Friendly fire is defined as weapon fire coming from one’s own side, especially fire that causes accidental injury or death to one’s own forces.
“Do all things without complaining and disputing, that you may become blameless and harmless, children of God without fault in the midst of a crooked and perverse generation, among whom you shine as lights in the world, holding fast the word of life, so that I may rejoice in the day of Christ that I have not run in vain or labored in vain.” Philippians 2:14-16
We are lights in the world and when we are working together in the work of the Lord, Paul exhorts us to “do all things without complaining and disputing”. The unsaved people we seek to serve in our local communities take notice of this behavior because it is so unusual.
An outlet for complaining
With social media there is a very big outlet for complaining. Often when someone is cut off by another driver, or has received bad customer service, they take to social media and publicize their complaints. A broadcast medium for all that is wrong with the world from politics to the behavior of other people to the weather.
Nothing is off limits to the social media world.

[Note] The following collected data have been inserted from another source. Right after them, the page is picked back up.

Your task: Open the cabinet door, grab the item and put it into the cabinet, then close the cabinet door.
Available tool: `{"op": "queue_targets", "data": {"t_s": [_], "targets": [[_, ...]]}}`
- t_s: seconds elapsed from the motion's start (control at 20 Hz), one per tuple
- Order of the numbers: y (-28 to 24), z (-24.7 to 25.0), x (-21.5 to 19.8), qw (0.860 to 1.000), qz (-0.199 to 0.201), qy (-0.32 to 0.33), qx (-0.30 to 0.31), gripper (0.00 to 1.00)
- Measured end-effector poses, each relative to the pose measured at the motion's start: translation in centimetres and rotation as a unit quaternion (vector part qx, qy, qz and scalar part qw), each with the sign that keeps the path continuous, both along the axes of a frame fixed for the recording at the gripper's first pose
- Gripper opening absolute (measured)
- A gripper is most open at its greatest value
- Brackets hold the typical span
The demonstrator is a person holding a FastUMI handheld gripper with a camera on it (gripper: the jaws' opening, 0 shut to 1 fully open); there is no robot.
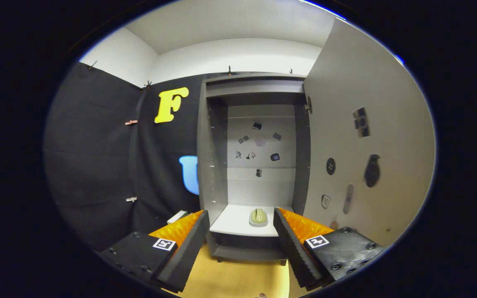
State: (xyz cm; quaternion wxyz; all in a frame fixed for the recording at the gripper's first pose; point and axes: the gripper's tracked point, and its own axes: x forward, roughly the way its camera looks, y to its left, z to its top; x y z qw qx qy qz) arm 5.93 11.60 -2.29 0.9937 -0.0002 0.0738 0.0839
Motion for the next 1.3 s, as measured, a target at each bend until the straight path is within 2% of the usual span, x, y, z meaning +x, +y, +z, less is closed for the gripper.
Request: {"op": "queue_targets", "data": {"t_s": [0.25,0.45,0.6,0.75,0.9,1.0,1.3], "targets": [[-2.4,1.3,-10.0,0.996,0.06,0.036,0.046,0.98],[-8.8,3.7,-14.4,0.998,0.041,0.015,0.05,0.97],[-13.0,1.5,-16.1,0.997,0.009,0.035,0.067,0.98],[-16.2,0.1,-15.9,0.997,-0.017,0.033,0.061,0.98],[-19.7,-1.8,-13.9,0.997,-0.047,0.036,0.053,0.98],[-21.1,-3.0,-12.0,0.996,-0.053,0.042,0.051,0.98],[-21.6,-5.0,-7.7,0.997,-0.018,0.059,0.055,0.98]]}}
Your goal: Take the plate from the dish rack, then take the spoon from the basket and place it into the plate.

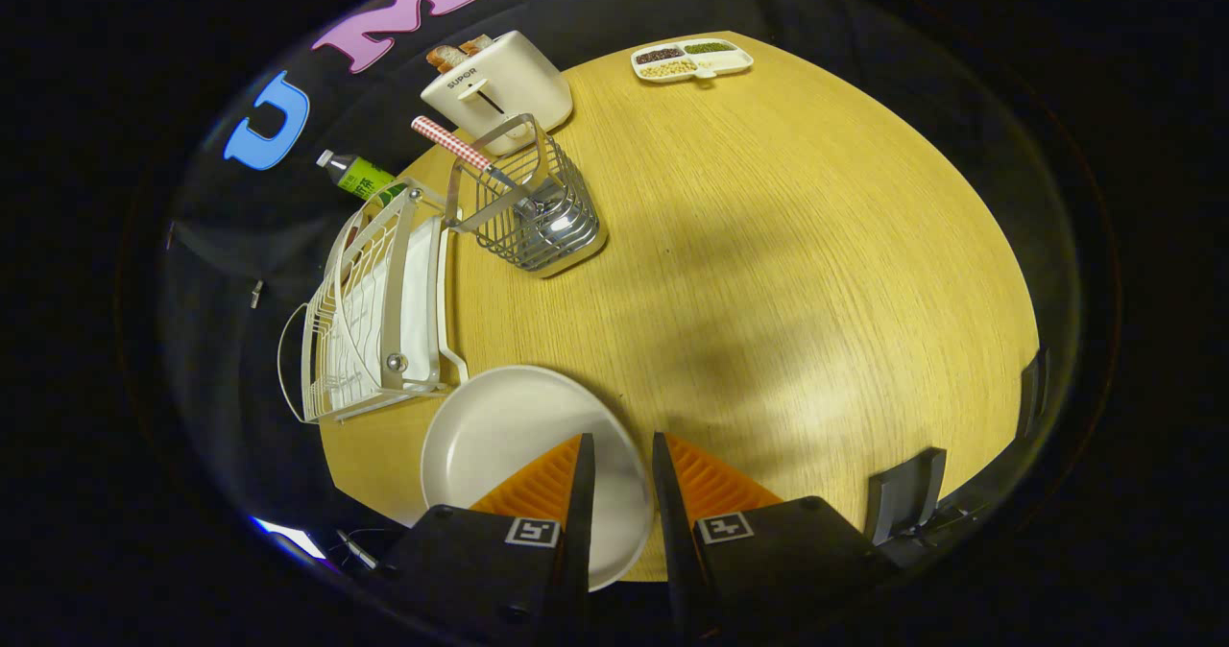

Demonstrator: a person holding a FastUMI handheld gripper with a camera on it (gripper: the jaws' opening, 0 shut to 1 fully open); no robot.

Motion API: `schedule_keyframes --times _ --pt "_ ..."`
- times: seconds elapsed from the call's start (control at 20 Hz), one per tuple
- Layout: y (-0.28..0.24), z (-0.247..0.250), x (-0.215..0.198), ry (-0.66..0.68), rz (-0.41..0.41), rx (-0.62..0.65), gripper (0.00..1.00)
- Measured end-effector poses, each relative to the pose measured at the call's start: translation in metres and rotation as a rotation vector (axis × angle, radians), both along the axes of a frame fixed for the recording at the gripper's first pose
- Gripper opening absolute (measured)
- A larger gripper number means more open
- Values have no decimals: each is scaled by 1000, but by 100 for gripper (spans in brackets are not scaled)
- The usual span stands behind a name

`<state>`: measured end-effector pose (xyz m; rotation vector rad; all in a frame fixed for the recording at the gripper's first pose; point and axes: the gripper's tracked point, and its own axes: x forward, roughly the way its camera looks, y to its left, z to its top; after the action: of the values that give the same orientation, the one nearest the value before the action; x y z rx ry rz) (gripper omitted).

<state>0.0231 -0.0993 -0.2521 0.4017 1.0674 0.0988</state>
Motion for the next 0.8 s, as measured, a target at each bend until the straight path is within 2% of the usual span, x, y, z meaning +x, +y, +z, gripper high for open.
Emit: schedule_keyframes --times 0.05,0.1,0.15,0.2,0.25,0.45,0.6,0.8 --pt "-2 2 6 -34 9 -14 40" --pt "-2 6 12 -71 19 -21 48" --pt "0 10 19 -112 28 -24 71" --pt "0 17 26 -153 30 -30 81" --pt "0 25 32 -189 30 -35 97" --pt "0 70 62 -366 33 -83 99" --pt "9 113 84 -519 60 -125 99" --pt "31 159 112 -658 115 -152 99"
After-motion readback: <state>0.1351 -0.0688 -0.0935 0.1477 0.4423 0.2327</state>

It’s difficult not to get caught up in this world of discontent.
We can be guilty of friendly fire
When we participate in our assemblies’ activities with hearts of discontent and voice them, we can be shooting wildly and a friend can get caught in the spray of fire and become injured.
Godly people struggle to keep outreaches or ministries going, to add new life to them, to get others involved and to really impact the unsaved for the glory of God. We do not always see the doubts they experience about whether to continue on. We may be surprised that our one word of complaint is just what it takes for someone to give it up and take themselves out of action.
Or perhaps another believer considering getting involved to help in a ministry is swayed by a comment not to get involved or worse yet, an unsaved witness to the complaining loses interest in an outreach intended to teach them Christ’s love for them.
There is an alternative way
So what can we do to prevent friendly fire and discontent? Paul was no stranger to friendly fire and he has given us some tips on avoiding it in our assemblies.
1. “Rejoice always, pray without ceasing, in everything, give thanks” 1 Thes 5:16
This is so contrary to the world we live in but we are told that this should be the prevailing attitude in our lives. Praying throughout our days not just about each other’s struggles and needs but praising God for blessings. Being thankful in what? In everything!
2. Present yourself as a sacrifice.
This thought comes from Romans 12:1-5. If we are a sacrifice, any hardships are not in vain. We endure because we know that we are a sacrifice for the glory of God as a privileged representative of Christ who suffered for us as a lamb, silent before his shearers. We are a sacrifice and we are all part of one body belonging to each other!
We take care of our own and have each other’s backs. We also need to take care of the pride issue within ourselves. “By pride comes nothing but strife.” Proverbs 13:10.
3. Be considerate.
“We who are strong must be considerate of those who are sensitive about things like this. We must not just please ourselves. 2 We should help others do what is right and build them up in the Lord. For even Christ didn’t live to please himself.” Romans 15:1-3a
If we are strong, we are capable of making others strong. Being self-serving is fruitless in the body of Christ.
4. Allow the Word to change you.
“ Such things were written in the Scriptures long ago to teach us. And the Scriptures give us hope and encouragement as we wait patiently for God’s promises to be fulfilled.” Romans 15:4-5
The Word gives us hope and encouragement. Reading His Word will equip us with Christ-like attitudes that love to please others!
5. Do it for the Lord!
What greater motivation is this from the Lord in Matthew 25:40? “I tell you the truth, when you did it to one of the least of these my brothers and sisters, you were doing it to me!” So what we are doing for each other, we are doing it as unto the Lord himself. What an honour and privilege and a great inspiration to lift one another up!
6. Watch your words
As we carry on in our own assemblies, seeking to serve the Lord together as one body, let us be mindful of how our words can impact people. Are we using them to build each other up or tear each other down? Do we really need to point out faults to one another?
7. Help, don’t hinder
Can we ask “How can I help?” rather than complain, “This is so unorganized” or “Changing this makes it more difficult for me.” Can we stop focusing on discovering errors and instead work on how to be a solution to problems? Can we take the time to be thankful even in the midst of error or failure and persevere with joyful hearts?